─── DATA UNDER STUDY

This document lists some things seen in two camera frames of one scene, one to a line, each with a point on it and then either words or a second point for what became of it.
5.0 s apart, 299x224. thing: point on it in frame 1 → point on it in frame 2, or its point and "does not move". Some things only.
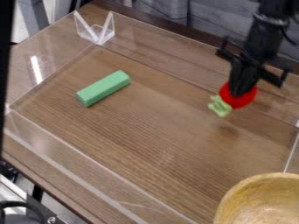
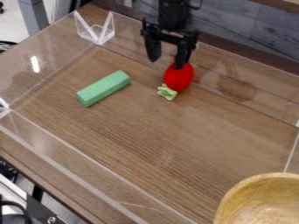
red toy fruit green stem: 227,101 → 178,80
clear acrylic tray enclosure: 106,112 does not move
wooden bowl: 263,199 does not move
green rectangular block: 103,88 does not move
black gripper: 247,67 → 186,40
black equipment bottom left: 37,213 does not move

──────

Every line in the material above that has the word "does" should be copied.

ANSWER BOX |
5.0 s apart, 299x224. thing: point on it in frame 1 → point on it in frame 2, or its point and "does not move". Some things only.
clear acrylic tray enclosure: 106,112 does not move
wooden bowl: 263,199 does not move
green rectangular block: 103,88 does not move
black equipment bottom left: 37,213 does not move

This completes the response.